(*Editor’s Note:* Sam Bocetta, a guest author on the Carbon Black blog, is a freelance journalist specializing in U.S. diplomacy and national security, with emphases on technology trends in cyber warfare, cyber defense, and cryptography.)
Enterprises of all sizes face a massive challenge when it comes to IoT security.
With so many business operations reliant on technology, there can be vulnerabilities hiding in a multitude of places. Security teams, especially those who work in or with DevOps teams, need to be able to locate those issues before cyber criminals are able to exploit them.
One of the most common forms of cyberattack is a denial-of-service (DoS), where hackers seek to take down a company or website by overloading its network and servers with unexpected traffic. The methods of DoS attacks have evolved over time, with the Mirai Botnet being one of the most dangerous forms in recent history.
In this blog, we'll cover the history of the Mirai Botnet and what it means for modern day enterprises, especially those that rely on smart devices in the workplace.

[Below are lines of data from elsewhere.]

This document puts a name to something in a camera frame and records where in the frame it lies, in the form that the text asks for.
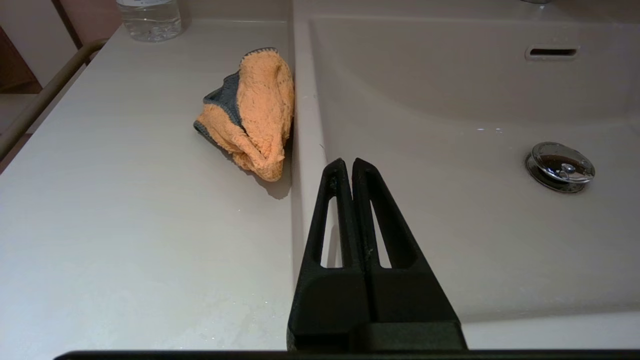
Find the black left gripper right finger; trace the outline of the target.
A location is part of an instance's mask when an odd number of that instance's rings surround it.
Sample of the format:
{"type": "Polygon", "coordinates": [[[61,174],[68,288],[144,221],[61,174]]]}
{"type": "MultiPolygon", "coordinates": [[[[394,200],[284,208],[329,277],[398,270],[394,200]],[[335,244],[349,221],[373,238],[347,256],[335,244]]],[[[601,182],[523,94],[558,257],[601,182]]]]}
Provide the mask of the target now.
{"type": "Polygon", "coordinates": [[[377,167],[355,159],[352,190],[373,320],[458,323],[453,306],[377,167]]]}

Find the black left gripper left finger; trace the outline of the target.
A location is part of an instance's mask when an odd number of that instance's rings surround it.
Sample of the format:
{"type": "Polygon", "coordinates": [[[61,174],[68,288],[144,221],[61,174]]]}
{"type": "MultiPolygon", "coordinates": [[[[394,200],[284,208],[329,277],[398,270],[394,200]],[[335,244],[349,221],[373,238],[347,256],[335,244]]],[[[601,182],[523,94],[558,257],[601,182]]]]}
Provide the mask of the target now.
{"type": "Polygon", "coordinates": [[[353,330],[370,321],[364,261],[345,161],[324,167],[287,323],[290,351],[347,351],[353,330]],[[322,266],[329,204],[336,200],[342,266],[322,266]]]}

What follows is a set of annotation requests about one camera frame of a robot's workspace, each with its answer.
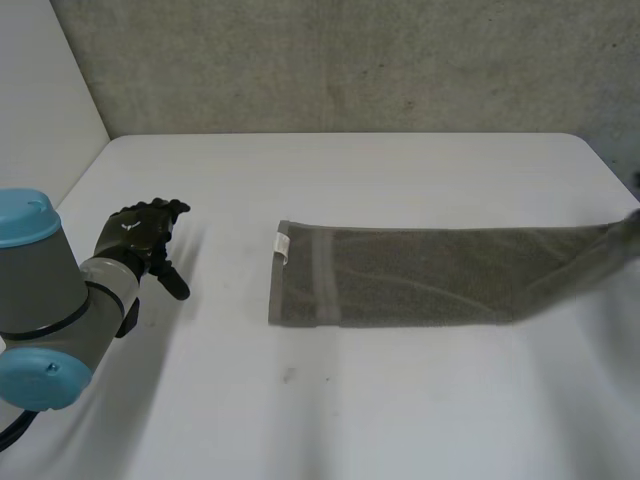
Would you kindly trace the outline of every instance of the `white table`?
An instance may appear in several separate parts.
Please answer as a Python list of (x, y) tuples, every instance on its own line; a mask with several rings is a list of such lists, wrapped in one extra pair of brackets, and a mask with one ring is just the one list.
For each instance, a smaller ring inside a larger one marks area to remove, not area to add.
[(640, 478), (640, 271), (513, 327), (267, 325), (278, 221), (567, 226), (638, 204), (557, 134), (134, 136), (60, 213), (76, 257), (112, 212), (192, 205), (138, 327), (78, 404), (0, 455), (11, 480)]

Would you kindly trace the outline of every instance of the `white label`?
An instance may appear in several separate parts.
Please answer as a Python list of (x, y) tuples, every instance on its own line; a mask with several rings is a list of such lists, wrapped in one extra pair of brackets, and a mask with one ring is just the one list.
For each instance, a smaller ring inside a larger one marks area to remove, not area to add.
[(278, 232), (276, 234), (276, 241), (273, 244), (273, 251), (279, 253), (284, 257), (284, 265), (289, 261), (289, 243), (291, 239), (284, 233)]

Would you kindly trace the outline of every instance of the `robotic hand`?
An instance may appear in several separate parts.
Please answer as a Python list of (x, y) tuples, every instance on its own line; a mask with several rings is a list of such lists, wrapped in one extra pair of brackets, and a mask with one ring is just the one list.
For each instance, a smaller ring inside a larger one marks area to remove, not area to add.
[(0, 397), (25, 410), (0, 432), (0, 451), (38, 412), (78, 399), (113, 338), (135, 327), (143, 275), (156, 276), (178, 300), (189, 297), (166, 251), (189, 210), (156, 198), (114, 213), (94, 256), (78, 268), (46, 195), (0, 190)]

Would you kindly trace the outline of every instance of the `towel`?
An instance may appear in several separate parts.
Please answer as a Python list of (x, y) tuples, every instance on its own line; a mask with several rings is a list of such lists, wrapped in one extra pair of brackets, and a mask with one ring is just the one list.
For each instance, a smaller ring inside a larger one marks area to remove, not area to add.
[(509, 324), (587, 291), (640, 254), (640, 210), (569, 228), (390, 230), (280, 222), (269, 323)]

The Mirai Botnet was first discovered by a team of researchers in 2016. Its true origins are unknown and same for the person or group who created it. At the most basic level, the Mirai Botnet acts as a piece of malware that can be installed on any computer or device running the Linux open-source operating system.
Malware like the Mirai Botnet is intended infiltrate the operating system and perform nefarious actions without user or administrator consent. The biggest risk with the Mirai Botnet is its ability to spread across a local network, which means that if one device within your company becomes infected, then every other piece of hardware is in danger.
A device that runs the Mirai Botnet is capable of scanning its local network and looking for other machines that could be vulnerable. It is even smart enough to remotely remove other forms of malware that could be in conflict with its intentions.
Once the hacker behind the exploit has gathered the desired hardware resources, they can use the Mirai Botnet to execute a DoS attack. This becomes what is known as a distributed DoS because of how the traffic is sent from multiple streams. Enterprise IT solutions have become adept at blocking single-stream DoS attacks, but it is much harder to stop one being spread by a botnet.
When people discuss the Internet of Things (IoT), the conversation is usually based around consumer devices that offer new conveniences within the home. For example, you may choose to purchase a smart speaker that can respond to voice commands or a smart light bulb that can be turned on or off from your smartphone.
However, the IoT movement is much more widespread and has made a significant impact on the corporate space. Many companies have come to rely on smart appliances and hardware that can optimize and automate their workspaces. Internet-based security cameras and thermostats are quite popular in modern offices.
What many company leaders fail to recognize is that every new smart device that you add to your corporate network becomes a new risk and potential point of vulnerability. In fact, IoT devices often care more danger than a typical computer because of their simple software and lack of a user interface.
The Mirai Botnet has evolved to take advantage of the vulnerabilities in smart devices. Its codebase actually includes a lookup table to identify the manufacturer and model for different IoT hardware. As it scans the web for certain internet protocol (IP) addresses, it checks to see whether the device at the other end is running a basic version of Linux.
Once the Mirai Botnet has identified a potential target for installation, it checks its code for usernames and passwords that are commonly used by manufactures on IoT devices. If one of those sets of credentials is successful, then the hacker essentially gains full control over the device.
The code behind the Mirai Botnet has been shared online through open-source communities and that is part of the reason why its danger has increased in recent years. Hackers have the ability to tweak the malware so that it meets certain needs and becomes harder to detect and defend against.
Because of malware like the Mirai Botnet, companies across the globe are dealing with a tricky cyber-based threat. First, they need to be concerned that a compromised device within their enterprise could result in other hackers gaining access to their network.
Second, there is a good chance that devices infected with the Mirai Botnet will suck up large amounts of bandwidth, which slows down network communications and potentially raises internal costs. Lastly, companies need to watch out for when the Mirai Botnet transitions into a full-blown DoS attack.
The best strategy for any enterprise is to be as proactive as possible when it comes to IT security. Resources should be invested into threat hunting to help uncover areas of weakness before a hacker can exploit them. Also, incident response tools that use artificial intelligence will flag potential threats without a human even needing to take action.
At an even more foundational level, any CEO who doesn’t require company network users to protect against data theft and other hacker schemes by only connecting to the internet through the encrypted protection of a VPN (now used by 26% of people who go online as of 2018) is asking for trouble.
If it's too late and the Mirai Botnet has already infected IoT devices on your corporate network, the first step to take is turning off the compromised hardware. This will temporarily stop the botnet from spreading. You need to change the administrator password on each device very quickly or else the malware will reinstall itself after each reboot.
The Bottom Line
As the IoT movement grows and more smart devices make their way into corporate workspaces, IT security teams face a daunting task. They need to continue to safeguard all of the servers, networks, and data collections in their enterprise while also shifting part of their focus to smart devices. Threats like the Mirai Botnet are too dangerous to ignore.